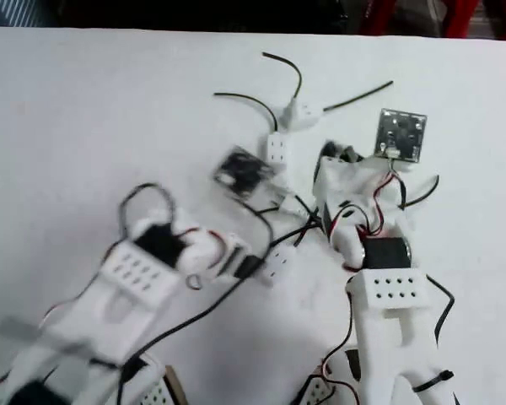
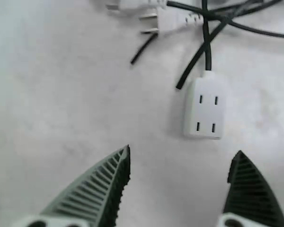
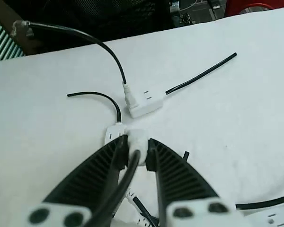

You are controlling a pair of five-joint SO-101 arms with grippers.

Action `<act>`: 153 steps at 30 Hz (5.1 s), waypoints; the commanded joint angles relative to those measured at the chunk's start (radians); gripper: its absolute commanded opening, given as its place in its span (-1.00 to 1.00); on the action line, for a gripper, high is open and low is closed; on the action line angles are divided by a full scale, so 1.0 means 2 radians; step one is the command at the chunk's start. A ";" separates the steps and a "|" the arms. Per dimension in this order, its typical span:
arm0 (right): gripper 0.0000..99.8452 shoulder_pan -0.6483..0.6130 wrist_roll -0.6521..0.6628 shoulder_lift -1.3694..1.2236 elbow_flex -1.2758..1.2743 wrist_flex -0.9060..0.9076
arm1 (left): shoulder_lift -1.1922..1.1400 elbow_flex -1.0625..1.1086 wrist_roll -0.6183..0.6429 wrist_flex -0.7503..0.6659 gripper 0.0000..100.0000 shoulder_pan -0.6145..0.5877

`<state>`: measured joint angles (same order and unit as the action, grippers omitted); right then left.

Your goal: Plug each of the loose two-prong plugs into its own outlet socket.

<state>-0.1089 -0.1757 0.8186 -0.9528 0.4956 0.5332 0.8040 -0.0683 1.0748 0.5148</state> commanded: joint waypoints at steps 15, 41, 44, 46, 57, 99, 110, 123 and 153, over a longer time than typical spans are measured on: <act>-0.97 0.008 -0.005 0.010 0.027 -0.010 | -0.377 -0.231 0.022 -0.007 -0.42 0.055; -0.97 0.003 -0.005 0.009 0.025 -0.007 | -0.318 -0.262 -0.122 0.044 -0.42 -0.160; -0.97 0.003 -0.005 0.005 0.025 -0.007 | -0.246 -0.258 -0.124 0.065 -0.42 -0.163; -0.97 0.003 -0.003 -0.011 0.028 -0.008 | -0.197 -0.258 -0.124 0.087 -0.42 -0.164; -0.97 -0.128 0.068 -0.082 0.035 -0.007 | -0.008 -0.140 -0.119 0.085 -0.43 -0.279; -0.97 -0.318 0.189 -0.298 0.109 -0.006 | 0.098 0.194 -0.119 -0.149 -0.43 -0.448; -0.97 -0.306 0.140 -0.376 0.193 0.087 | 0.098 0.195 -0.119 -0.149 -0.43 -0.448; -0.97 -0.309 0.127 -0.410 0.206 0.110 | 0.098 0.195 -0.119 -0.150 -0.43 -0.448; -0.97 -0.308 0.108 -0.234 0.087 0.011 | 0.098 0.196 -0.119 -0.150 -0.43 -0.448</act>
<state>-0.7334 0.0468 0.2846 -0.7702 0.5539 0.7004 1.1937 -0.3107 0.7925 -0.3751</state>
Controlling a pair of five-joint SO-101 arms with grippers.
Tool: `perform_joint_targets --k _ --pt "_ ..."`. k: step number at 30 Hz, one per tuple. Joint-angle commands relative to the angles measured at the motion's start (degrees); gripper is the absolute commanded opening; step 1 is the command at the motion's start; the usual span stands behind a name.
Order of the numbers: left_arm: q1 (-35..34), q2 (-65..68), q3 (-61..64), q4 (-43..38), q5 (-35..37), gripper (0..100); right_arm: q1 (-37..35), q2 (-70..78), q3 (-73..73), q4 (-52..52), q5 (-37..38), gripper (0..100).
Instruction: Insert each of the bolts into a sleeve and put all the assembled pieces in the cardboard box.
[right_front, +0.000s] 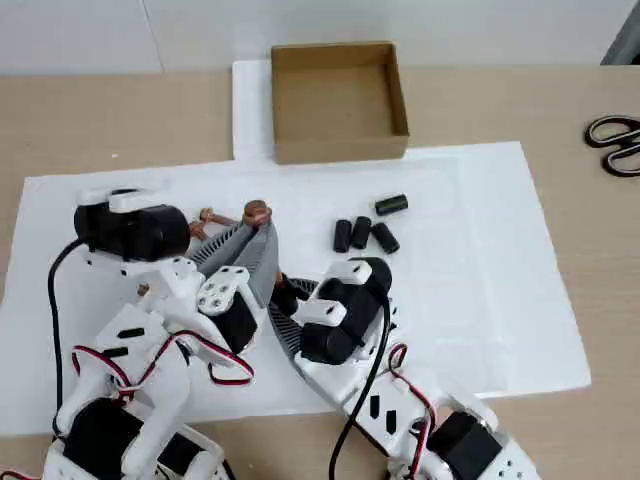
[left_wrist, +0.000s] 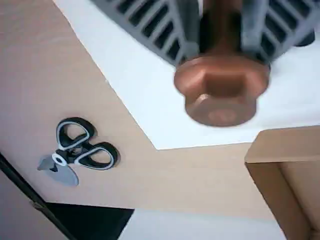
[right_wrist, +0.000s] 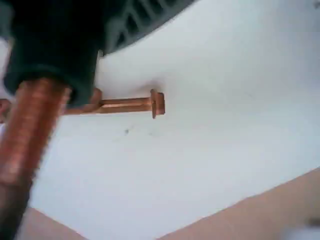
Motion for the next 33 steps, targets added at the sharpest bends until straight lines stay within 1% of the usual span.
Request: perform_joint_targets --k 1,6,11,18,24,28,33 --pt "1.8 0.4 0.2 0.9 0.6 0 0.5 -0.1 -4.4 -2.5 0.9 0.4" --pt "2.1 0.4 0.0 2.8 0.5 0 0.6 -0.1 -4.4 -2.4 0.9 0.4" --pt "4.7 0.3 0.0 5.8 0.5 0 3.0 -0.1 -4.4 -2.6 0.8 0.4" --pt "6.4 0.4 0.1 6.2 -1.1 0 3.3 -0.3 -4.5 -2.6 0.8 0.4" --pt "10.5 0.4 0.5 11.5 -1.4 0 3.3 -0.4 -4.5 -2.6 0.8 0.4" --pt "10.8 0.4 2.2 12.6 -5.5 0 3.3 -0.3 -4.5 -2.7 0.8 0.4" --pt "10.8 0.4 2.8 12.2 -6.3 0 3.3 -0.3 -4.5 -2.7 0.8 0.4"
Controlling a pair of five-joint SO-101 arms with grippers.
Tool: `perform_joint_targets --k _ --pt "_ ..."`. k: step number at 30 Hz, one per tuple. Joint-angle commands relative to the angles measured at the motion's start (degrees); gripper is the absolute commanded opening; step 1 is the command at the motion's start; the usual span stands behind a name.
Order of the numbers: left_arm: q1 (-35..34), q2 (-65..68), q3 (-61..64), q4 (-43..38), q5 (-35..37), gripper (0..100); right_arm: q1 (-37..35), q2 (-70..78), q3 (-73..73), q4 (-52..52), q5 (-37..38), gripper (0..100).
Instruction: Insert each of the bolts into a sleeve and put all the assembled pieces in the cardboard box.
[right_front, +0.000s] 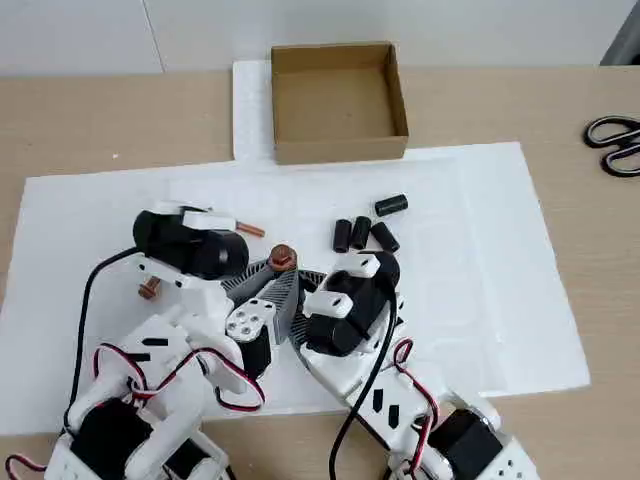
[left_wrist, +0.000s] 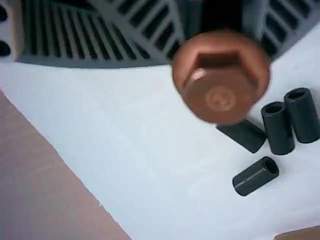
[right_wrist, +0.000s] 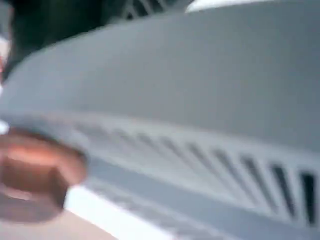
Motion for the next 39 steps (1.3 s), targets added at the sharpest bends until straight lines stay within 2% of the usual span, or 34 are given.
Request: perform_joint_targets --k 1,7,14,21,31,39 --pt "2.5 0.6 1.3 1.7 -0.7 0 0.7 -0.4 -3.7 -2.0 0.6 0.4" --pt "2.3 0.6 2.0 1.7 -0.7 1 0.7 -0.4 -3.7 -2.0 0.6 0.4" --pt "2.3 0.9 2.0 1.7 -0.5 18 0.7 -0.5 -3.7 -2.0 0.6 0.4" --pt "1.5 1.0 1.6 1.6 -0.8 18 0.7 -0.5 -3.7 -1.9 0.6 0.4" --pt "-8.7 1.1 2.0 -3.3 -9.7 18 0.7 -0.3 -3.7 -1.9 0.4 0.4" --pt "-9.2 1.1 1.4 -4.1 -9.8 18 0.6 -0.2 -3.7 -1.7 0.4 0.4"
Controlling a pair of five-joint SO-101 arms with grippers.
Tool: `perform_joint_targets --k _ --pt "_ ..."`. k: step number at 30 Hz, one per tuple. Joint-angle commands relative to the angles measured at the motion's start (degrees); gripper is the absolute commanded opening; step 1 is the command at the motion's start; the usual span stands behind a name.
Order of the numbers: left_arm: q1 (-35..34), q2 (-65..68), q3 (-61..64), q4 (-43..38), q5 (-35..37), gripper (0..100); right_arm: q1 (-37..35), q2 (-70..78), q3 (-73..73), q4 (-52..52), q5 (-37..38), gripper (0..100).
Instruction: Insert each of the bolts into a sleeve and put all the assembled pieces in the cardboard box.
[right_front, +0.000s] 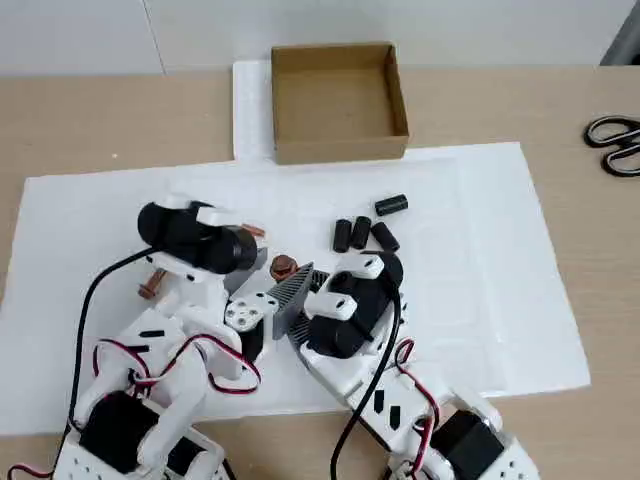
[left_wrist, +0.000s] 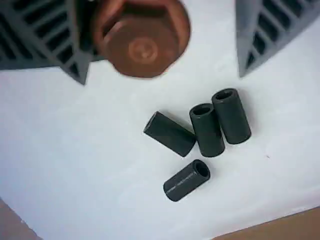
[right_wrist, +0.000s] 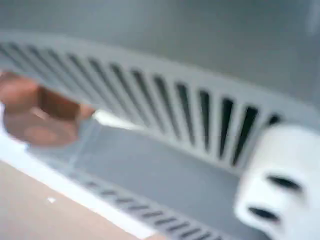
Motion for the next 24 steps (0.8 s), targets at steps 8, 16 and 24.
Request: perform_joint_targets --k 8,16,24 --pt "-0.4 0.5 -7.2 -3.5 2.2 18 0.7 -0.2 -3.1 -1.3 0.4 0.4" --pt "-2.9 4.8 -14.2 -3.6 5.9 18 2.1 -0.1 -1.6 -1.5 0.4 0.4" --pt "-10.8 19.9 -23.3 -7.7 9.6 18 11.2 3.6 -3.3 -1.9 0.1 0.4"
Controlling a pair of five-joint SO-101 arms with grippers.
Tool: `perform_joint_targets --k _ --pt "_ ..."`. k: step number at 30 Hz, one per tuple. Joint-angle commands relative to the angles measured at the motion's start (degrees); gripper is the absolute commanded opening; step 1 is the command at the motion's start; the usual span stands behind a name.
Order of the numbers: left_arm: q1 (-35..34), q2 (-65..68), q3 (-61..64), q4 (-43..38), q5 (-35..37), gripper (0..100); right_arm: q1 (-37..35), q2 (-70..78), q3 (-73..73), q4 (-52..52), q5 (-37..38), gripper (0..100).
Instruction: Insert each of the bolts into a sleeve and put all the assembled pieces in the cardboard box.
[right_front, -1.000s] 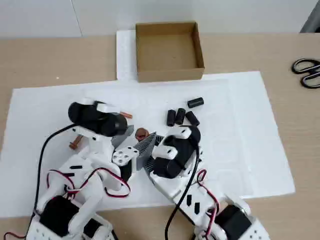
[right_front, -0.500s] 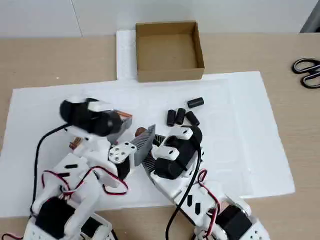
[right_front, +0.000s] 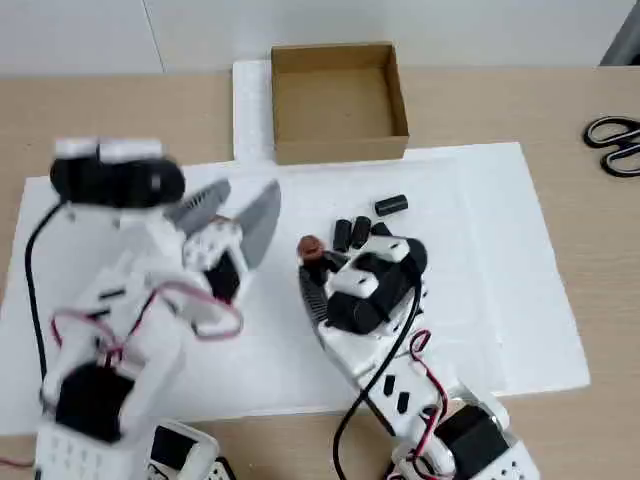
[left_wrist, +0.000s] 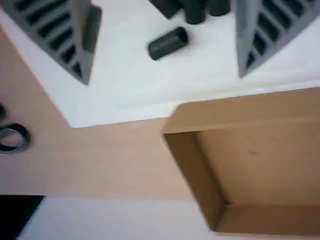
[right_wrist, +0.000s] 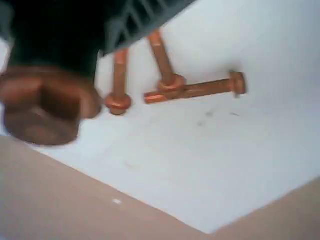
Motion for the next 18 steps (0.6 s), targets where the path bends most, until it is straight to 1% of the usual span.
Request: perform_joint_targets --k 1,5,7,12,18 --pt "-1.0 5.6 -4.4 -3.0 1.3 18 3.2 3.4 -3.6 -2.4 0.0 0.4" --pt "-2.3 10.8 -5.3 -6.9 1.5 18 8.7 11.8 -6.7 -5.1 -4.7 0.5" --pt "-3.3 12.6 -5.3 -8.4 1.6 18 10.9 17.5 -9.7 -5.7 -5.8 0.5" --pt "-3.5 15.7 -5.0 -8.5 2.2 18 14.0 30.9 -18.4 -7.1 -8.5 0.5" --pt "-3.5 18.1 -5.1 -8.5 2.2 18 16.7 45.4 -26.5 -12.0 -8.8 0.5"
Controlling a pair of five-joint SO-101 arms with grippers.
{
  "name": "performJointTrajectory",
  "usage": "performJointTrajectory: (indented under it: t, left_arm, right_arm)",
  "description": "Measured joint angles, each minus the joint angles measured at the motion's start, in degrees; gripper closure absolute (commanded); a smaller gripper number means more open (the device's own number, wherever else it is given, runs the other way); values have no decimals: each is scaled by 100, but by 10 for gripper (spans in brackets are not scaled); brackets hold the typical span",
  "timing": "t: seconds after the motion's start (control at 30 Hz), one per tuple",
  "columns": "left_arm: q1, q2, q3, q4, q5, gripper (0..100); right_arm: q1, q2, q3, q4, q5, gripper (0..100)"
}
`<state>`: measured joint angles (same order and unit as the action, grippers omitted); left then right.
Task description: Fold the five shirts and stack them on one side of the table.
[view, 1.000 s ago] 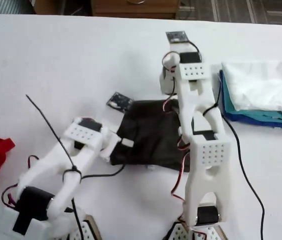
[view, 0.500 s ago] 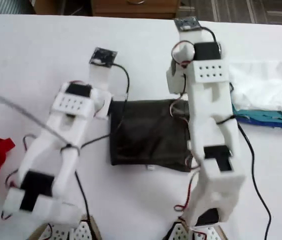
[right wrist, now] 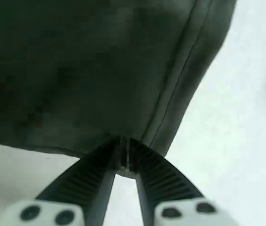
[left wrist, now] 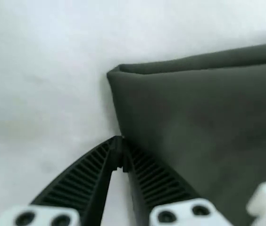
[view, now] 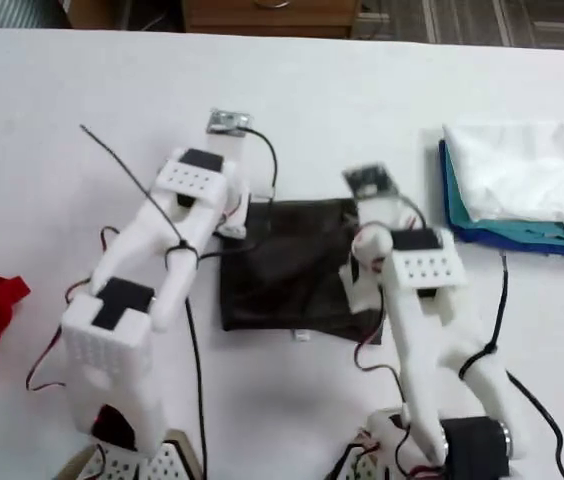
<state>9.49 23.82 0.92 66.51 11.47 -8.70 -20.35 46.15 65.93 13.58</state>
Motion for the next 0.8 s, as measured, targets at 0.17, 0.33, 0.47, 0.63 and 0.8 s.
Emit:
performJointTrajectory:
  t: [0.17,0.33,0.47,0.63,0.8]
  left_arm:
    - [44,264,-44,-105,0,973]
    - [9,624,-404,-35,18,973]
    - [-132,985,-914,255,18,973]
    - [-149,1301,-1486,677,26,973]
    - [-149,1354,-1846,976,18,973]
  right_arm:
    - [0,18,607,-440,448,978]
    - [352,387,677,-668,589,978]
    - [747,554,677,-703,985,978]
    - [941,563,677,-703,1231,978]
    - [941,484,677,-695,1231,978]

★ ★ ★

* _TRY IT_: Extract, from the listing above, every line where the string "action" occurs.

* _WRITTEN RESPONSE_:
Action `<act>`: 153 steps at 30 Hz (5.1 s), waypoints; the commanded joint angles relative to those measured at the chunk's start (radians); gripper: its absolute commanded opening, given as its place in its span (-1.00 to 1.00); on the action line, for a gripper, high is open and low is closed; on the action line angles are divided by a full scale, so 1.0 means 2 radians; step one is the command at the chunk's start. A ";" separates the steps and a "|" the arms. Per dimension in this order, its typical span:
`<state>`: measured joint angles (same order and unit as the action, grippers omitted); right then left.
`<state>`: measured joint angles (same order and unit as the action, grippers omitted); left then right.

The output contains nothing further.